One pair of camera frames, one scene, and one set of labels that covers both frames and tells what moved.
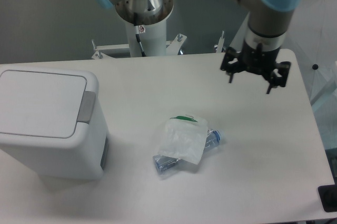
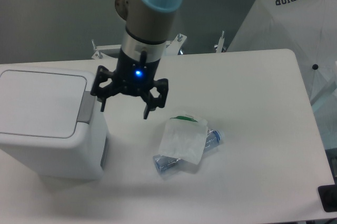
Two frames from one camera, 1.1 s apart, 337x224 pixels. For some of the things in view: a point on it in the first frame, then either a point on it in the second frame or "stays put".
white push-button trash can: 52,120 stays put
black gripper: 258,61 → 132,77
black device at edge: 328,196 stays put
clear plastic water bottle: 160,162 stays put
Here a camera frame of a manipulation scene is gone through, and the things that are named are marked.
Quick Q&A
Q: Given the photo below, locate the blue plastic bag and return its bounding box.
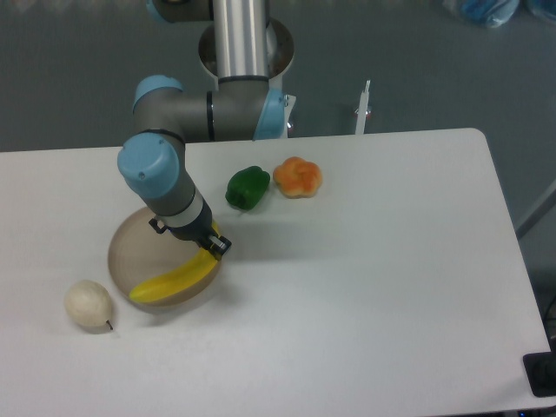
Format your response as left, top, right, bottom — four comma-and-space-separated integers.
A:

◆ **What to work on**: In the data above, copy every line where the string "that" appears.

◆ **Response for this exercise**:
One pair of camera frames, one scene, and one set of labels that covers both frames and tells what moved.
Here a camera frame of a manipulation scene is gone through, and the things that are named are marked.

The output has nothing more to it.